Add KEP for Indexed Job in implementable status #2245

alculquicondor · 2021-01-08T16:17:46Z

Ref #2214 kubernetes/kubernetes#97169

/sig apps

alculquicondor · 2021-01-08T16:34:22Z

cc @ahg-g @soltysh @erictune

keps/sig-apps/2214-array-job/README.md

keps/sig-apps/2214-indexed-job/README.md

ahg-g · 2021-01-12T20:16:18Z

keps/sig-apps/2214-indexed-job/README.md

+annotation. In the event of a kube-controller-manager upgrade, some running or
+succeeded Pods might exist without a completion index.
+
+<<[UNRESOLVED handling Jobs with existing Pods without completion index ]>>


Introducing the annotation shouldn't impact existing workloads unless they explicitly use it. I don't expect that users would create an indexed job that is tolerant to not having the index. So I don't really see the need for addressing this scenario.

This is more about the controller itself. It needs to do something with the existing Pods in terms of completion index tracking.

erictune

Looks good, Aldo. Added some optional suggestions.

keps/sig-apps/2214-indexed-job/README.md

alculquicondor · 2021-01-15T18:03:50Z

/assign @janetkuo

alculquicondor · 2021-01-19T18:53:38Z

/label api-review

erictune

/approve
/lgtm

alculquicondor · 2021-01-20T16:04:15Z

@wojtek-t friendly reminder for PRR

keps/sig-apps/2214-indexed-job/README.md

janetkuo · 2021-01-21T01:49:57Z

keps/sig-apps/2214-indexed-job/README.md

+### Job scaling
+
+Jobs can be scaled up and down by varying `.spec.parallelism` (note that
+`.spec.completions` is an immutable field).
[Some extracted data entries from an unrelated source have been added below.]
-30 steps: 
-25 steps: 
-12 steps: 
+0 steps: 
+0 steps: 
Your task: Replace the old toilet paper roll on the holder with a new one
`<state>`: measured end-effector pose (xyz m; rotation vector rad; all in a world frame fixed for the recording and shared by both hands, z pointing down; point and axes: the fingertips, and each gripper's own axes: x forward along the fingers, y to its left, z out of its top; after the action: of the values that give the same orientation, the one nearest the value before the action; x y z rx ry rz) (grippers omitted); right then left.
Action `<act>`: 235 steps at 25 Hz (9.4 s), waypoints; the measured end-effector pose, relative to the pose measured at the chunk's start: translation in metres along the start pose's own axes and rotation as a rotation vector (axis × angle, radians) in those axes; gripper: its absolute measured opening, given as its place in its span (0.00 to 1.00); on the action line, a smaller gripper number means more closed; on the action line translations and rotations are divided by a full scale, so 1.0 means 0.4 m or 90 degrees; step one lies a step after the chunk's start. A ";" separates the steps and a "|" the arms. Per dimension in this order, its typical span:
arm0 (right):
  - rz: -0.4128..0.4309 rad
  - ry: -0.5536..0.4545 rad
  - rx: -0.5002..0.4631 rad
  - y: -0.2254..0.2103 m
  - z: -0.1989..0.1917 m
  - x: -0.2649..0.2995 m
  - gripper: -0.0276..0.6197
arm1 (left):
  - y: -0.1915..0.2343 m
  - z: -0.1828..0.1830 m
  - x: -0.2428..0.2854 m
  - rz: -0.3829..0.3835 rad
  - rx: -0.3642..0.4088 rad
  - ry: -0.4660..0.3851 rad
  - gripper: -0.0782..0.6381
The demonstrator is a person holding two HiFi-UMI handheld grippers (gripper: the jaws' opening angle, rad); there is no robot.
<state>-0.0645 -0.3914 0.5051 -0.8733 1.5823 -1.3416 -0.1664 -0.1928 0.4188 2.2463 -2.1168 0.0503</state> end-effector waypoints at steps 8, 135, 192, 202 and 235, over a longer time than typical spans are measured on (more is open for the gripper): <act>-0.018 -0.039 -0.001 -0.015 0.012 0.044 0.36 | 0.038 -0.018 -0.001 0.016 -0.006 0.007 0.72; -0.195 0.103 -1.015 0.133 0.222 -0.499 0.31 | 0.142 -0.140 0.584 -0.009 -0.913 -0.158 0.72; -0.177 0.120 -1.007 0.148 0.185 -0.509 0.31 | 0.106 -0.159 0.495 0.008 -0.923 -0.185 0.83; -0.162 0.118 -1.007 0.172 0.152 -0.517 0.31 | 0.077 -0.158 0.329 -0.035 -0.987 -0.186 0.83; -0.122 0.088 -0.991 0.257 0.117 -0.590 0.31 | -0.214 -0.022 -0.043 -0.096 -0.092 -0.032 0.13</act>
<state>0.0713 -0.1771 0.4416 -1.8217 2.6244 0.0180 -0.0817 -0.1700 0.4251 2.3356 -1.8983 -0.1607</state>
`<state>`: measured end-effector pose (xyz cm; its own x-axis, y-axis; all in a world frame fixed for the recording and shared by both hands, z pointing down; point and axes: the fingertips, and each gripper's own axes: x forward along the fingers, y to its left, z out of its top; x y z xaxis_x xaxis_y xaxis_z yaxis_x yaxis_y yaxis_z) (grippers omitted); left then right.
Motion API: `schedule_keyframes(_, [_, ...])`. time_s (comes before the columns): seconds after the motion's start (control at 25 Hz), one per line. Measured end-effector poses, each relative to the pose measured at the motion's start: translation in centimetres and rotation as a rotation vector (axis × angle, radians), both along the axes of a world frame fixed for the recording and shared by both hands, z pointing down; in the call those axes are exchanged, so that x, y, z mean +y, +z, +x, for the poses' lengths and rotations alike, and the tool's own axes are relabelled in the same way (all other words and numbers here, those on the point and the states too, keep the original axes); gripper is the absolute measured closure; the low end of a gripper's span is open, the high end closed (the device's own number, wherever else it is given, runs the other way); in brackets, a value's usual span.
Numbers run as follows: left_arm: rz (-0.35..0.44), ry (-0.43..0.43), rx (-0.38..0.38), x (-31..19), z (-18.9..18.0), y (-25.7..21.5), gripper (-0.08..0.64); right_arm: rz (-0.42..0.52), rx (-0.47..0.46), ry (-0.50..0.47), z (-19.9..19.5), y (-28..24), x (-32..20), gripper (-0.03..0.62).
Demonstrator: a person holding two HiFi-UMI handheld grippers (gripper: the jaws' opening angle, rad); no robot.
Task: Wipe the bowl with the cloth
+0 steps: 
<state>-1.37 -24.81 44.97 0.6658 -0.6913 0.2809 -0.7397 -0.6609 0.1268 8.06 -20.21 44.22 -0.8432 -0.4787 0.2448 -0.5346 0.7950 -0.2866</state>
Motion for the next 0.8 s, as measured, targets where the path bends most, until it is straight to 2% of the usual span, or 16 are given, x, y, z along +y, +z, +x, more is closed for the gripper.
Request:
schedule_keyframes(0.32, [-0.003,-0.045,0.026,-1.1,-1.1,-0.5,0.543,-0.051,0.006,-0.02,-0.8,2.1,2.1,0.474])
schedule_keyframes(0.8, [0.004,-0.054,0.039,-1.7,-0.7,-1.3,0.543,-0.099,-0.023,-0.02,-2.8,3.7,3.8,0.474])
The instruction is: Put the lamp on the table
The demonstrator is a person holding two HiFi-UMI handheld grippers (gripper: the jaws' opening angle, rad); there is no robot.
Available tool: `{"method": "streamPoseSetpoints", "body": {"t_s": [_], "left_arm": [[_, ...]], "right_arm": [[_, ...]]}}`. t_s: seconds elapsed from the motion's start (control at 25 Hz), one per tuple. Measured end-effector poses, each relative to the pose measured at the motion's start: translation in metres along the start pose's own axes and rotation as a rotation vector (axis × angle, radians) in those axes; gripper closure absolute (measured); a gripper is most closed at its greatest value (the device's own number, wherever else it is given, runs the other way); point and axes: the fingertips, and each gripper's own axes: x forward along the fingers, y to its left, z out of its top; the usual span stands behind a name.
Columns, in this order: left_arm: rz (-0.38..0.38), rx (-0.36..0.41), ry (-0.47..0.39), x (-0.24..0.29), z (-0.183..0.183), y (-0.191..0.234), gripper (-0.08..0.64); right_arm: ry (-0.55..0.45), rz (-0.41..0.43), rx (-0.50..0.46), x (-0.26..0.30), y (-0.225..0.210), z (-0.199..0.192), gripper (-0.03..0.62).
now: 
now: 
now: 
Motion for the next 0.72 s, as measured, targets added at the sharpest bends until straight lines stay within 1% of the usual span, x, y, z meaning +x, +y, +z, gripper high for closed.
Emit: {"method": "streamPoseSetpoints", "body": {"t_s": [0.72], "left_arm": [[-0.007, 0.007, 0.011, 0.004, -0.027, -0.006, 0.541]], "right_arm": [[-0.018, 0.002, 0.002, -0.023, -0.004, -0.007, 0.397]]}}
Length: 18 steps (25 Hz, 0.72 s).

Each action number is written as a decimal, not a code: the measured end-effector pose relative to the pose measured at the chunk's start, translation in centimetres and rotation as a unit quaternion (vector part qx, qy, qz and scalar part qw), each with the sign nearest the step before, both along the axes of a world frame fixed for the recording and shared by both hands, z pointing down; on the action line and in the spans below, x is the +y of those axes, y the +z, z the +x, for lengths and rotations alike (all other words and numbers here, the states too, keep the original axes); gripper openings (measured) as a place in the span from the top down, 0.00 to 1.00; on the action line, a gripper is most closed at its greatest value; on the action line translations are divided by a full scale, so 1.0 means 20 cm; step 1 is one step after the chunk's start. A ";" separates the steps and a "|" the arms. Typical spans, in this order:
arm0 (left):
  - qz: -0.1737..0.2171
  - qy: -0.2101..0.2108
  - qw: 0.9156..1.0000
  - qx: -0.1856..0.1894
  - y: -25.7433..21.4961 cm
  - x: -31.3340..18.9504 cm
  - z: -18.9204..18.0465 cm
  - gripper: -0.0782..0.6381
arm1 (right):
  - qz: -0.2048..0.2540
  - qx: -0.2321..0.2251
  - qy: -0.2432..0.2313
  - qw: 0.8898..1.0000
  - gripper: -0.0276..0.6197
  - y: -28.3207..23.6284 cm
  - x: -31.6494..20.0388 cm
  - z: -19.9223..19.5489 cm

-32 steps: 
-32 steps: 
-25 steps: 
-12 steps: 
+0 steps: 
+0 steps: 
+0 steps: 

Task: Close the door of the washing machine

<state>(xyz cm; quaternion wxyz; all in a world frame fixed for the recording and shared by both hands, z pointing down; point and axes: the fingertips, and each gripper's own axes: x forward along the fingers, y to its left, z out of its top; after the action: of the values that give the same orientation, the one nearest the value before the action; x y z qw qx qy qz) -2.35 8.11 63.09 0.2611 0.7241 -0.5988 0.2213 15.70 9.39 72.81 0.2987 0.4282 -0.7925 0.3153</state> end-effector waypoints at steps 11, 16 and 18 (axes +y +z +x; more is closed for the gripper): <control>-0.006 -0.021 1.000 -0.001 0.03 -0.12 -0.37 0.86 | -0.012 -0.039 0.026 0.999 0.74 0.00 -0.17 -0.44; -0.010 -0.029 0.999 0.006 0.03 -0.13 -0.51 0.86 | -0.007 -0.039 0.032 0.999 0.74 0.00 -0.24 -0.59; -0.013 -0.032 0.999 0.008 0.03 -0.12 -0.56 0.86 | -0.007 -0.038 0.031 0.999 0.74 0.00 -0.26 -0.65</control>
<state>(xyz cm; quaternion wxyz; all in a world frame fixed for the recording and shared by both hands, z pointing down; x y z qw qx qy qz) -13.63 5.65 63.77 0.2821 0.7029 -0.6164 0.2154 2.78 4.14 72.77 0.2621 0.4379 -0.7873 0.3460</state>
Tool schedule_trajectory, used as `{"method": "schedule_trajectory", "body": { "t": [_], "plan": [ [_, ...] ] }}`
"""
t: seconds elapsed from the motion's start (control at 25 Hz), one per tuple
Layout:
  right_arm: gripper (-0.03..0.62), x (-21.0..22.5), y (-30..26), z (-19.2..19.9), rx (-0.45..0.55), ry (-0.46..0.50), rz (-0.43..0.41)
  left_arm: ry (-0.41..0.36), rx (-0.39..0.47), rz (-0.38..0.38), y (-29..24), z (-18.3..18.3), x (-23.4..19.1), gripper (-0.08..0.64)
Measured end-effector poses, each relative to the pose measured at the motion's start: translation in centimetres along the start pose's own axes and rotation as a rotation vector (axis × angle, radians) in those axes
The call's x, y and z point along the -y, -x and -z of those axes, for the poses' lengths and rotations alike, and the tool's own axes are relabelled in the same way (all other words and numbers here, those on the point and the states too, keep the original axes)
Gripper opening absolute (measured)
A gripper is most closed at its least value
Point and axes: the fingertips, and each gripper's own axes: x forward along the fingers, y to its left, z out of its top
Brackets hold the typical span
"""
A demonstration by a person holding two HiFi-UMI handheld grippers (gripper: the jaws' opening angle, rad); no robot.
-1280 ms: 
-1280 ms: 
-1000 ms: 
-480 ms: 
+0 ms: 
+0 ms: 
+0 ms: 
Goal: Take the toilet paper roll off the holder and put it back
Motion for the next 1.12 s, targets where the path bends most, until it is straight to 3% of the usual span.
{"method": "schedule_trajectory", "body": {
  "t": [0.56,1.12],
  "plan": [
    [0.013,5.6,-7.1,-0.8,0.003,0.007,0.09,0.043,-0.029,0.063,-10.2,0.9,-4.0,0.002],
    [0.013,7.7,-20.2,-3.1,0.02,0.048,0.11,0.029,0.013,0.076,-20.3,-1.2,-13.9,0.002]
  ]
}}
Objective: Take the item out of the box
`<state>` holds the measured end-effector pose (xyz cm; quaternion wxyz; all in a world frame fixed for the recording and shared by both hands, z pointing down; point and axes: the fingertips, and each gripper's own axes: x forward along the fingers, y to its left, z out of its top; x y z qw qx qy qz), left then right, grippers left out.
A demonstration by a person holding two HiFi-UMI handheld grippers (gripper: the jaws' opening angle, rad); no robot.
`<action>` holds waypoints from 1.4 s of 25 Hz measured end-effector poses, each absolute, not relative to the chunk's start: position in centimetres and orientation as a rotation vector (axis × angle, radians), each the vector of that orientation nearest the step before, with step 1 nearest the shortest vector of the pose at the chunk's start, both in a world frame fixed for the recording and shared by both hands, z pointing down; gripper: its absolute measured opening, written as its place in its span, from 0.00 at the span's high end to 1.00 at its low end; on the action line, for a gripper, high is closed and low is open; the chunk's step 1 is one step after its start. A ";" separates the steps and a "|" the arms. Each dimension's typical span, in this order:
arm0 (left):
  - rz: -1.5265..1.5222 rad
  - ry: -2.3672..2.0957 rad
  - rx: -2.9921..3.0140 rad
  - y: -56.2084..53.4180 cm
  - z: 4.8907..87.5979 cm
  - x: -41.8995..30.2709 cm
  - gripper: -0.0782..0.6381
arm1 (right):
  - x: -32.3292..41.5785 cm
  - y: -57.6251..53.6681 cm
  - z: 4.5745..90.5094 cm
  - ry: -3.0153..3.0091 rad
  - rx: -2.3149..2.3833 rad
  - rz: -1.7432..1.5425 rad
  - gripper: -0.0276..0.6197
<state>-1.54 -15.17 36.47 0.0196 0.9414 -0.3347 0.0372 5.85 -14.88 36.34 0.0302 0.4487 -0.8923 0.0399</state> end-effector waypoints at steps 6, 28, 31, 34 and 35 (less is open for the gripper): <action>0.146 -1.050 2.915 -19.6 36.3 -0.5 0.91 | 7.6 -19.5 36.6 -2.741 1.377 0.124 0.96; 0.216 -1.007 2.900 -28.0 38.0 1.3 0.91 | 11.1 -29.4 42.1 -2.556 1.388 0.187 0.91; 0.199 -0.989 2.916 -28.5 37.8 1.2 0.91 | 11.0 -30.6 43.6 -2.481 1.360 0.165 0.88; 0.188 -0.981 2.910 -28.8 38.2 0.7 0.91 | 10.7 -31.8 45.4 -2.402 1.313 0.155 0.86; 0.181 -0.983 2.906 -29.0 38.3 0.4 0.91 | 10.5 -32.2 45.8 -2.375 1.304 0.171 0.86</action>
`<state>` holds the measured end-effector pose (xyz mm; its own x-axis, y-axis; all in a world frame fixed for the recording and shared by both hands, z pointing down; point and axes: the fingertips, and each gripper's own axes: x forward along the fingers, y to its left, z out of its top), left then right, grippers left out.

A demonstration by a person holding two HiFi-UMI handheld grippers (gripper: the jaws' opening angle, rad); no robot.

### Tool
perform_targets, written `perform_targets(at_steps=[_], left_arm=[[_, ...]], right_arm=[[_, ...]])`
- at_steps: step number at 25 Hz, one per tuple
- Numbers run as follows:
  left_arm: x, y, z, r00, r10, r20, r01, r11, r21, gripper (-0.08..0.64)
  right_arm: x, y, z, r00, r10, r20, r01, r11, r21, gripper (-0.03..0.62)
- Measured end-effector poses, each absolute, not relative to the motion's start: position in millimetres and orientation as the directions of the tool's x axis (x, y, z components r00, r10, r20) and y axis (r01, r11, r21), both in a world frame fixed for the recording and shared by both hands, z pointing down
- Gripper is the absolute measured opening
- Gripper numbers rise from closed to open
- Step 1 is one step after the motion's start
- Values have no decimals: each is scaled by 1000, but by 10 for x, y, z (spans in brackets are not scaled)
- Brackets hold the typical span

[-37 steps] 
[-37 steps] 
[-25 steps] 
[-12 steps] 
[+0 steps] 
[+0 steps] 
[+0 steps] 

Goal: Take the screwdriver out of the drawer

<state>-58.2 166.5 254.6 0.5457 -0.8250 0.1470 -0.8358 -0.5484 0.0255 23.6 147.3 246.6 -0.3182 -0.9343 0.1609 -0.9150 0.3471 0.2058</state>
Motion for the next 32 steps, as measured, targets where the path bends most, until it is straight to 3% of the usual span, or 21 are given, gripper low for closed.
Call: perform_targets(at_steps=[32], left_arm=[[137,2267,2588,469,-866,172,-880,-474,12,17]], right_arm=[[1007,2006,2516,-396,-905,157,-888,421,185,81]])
Please avoid using "scale" here, as Jobs don't follow the normal semantics for scaling. Ref kubernetes/kubernetes#60139

janetkuo · 2021-01-22T02:20:56Z

/lgtm

wojtek-t

I added some comments, but mostly fairly minor one.

wojtek-t · 2021-01-25T13:01:31Z

keps/sig-apps/2214-indexed-job/README.md

+
+The Job controller doesn't add the environment variable if there is a name
+conflict with an existing environment variables in the Job's Pod template or if
+the user already specified another environment variable for the same annotation.


Why? What's the problem with having the value referenced by two separate env vars?

I think it makes sense to give the user control over the names of the variables. A binary could always have some behavior defined for JOB_COMPLETION_INDEX which is different from the one provided by k8s.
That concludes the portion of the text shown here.